Kirazlı diye bir köy varmış meğer oralarda.
İşte şimdi yapılan ağaçları kesme olayı oralarda olunca ilgimi çekti. Bir ormanın içiydi o bölge. Kocayemişten tutun kestane ağaçlarına değin yemyeşildi. Şimdi onların kesilmesi söz konusu , doğrusu üzüldüm. Oraların suyunun da şifalı olduğu sonraları saptandı. Neyse Burada 1.5 ay kaldıktan sonra şehre eski lise binasına taşınmıştık.
Kaz Dağlarında da kesim yapılmış, ya da yapılıyormuş. Bazı ekranlar kesilmemesi için gösteri yaptıklarını izledim. Pankartın birinde “Doğayı katledenler vatan hainidir” Yazıyordu. Bilindiği gibi o dağlarda da altın arama olayı yaşanmakta.
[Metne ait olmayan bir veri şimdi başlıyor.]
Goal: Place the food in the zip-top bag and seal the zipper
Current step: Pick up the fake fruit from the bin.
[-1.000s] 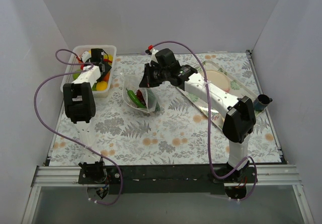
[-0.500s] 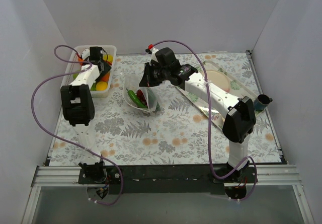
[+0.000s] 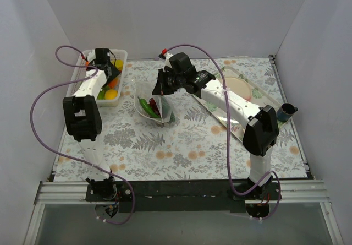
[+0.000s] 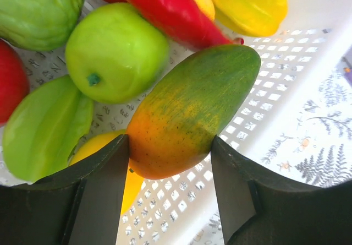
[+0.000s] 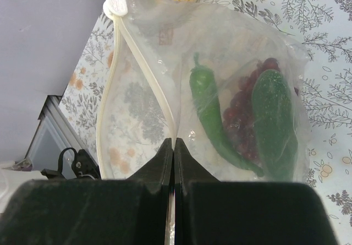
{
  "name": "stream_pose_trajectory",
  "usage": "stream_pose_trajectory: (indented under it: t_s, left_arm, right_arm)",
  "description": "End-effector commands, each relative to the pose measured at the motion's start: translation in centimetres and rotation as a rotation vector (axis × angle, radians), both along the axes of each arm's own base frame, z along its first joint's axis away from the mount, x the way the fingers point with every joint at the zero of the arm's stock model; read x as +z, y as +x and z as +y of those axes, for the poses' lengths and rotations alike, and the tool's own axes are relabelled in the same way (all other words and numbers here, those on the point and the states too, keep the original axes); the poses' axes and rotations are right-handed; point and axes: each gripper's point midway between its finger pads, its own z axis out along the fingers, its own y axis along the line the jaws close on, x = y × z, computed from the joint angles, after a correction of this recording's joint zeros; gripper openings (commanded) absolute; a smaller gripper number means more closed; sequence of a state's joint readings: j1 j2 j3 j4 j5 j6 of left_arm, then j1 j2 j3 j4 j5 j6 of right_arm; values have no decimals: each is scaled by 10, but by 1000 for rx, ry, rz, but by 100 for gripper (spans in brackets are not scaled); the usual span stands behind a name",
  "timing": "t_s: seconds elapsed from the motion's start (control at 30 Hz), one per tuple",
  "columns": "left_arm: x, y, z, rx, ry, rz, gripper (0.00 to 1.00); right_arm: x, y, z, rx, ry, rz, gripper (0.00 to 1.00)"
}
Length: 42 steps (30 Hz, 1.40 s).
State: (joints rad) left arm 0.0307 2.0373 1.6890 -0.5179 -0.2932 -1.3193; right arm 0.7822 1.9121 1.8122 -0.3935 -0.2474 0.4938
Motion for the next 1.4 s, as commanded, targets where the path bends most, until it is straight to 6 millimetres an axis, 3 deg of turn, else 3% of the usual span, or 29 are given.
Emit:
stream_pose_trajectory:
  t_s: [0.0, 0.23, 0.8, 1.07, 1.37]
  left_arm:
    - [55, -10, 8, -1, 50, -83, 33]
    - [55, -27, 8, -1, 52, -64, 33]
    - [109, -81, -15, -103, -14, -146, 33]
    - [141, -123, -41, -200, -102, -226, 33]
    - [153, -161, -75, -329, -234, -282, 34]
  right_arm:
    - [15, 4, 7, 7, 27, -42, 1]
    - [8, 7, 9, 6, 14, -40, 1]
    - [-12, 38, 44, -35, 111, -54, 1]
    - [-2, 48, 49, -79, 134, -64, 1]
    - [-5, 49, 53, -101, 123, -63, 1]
Bir de Salda Gölü olayı var. Göl kurutulup oraya Millet bahçesi yapılacakmış. Bölge insanları buna da karşı çıkmakta.Direniş etkili olur mu zaman gösterecek artık.
İğneada’da tüm özellikleri ve güzelliklerine rağmen santral yapımı gündemdeydi. Şimdi ne durumda bilmiyorum. Gündeme gelmiyor artık.
Yine Istıranca Dağlarında taş ocakları yapımı. Ve bu nedenle kesilen ağaçlar. Tırpanlanan orman. O konuda da bir süredir bir kıpırtı yok. Anck bölge halkı gergin ve tedirgin.
Bir de Saros Körfezimize bir bakalım. Gülçavuş sahilinin doğusu ormanlıktı.Duyduklarıma göre o orman da yok edilmiş. Uzun süre kaldığımız bir yer. Hiçbir gelişme olmasa da denizi ve kumu çok güzel. O Saros Körfezinin kendi kendini temizlediği de söylenenlerden. Enez’den Erikli’ye değin o kıyılar dünya cennetlerinden biri olabilir, turistik konuma sokulabilirdi. Desem yadırganır mı bilmem?..
Yani bölgemiz sıkıntılı günler yaşamakta…Doğayı koruma çabaları bakalım etkili olabilecek mi?
----------------------------------------------------------------------
Bu arada güzel şeyler de olmakta.
Gazetemiz çalışanı Sn. Gözde Kabasakal , bir süre önce Serkan Nişantaş ile dünya evine girdi. Mutluluklar diliyorum ömür boyu bir yastıkta… diyorum.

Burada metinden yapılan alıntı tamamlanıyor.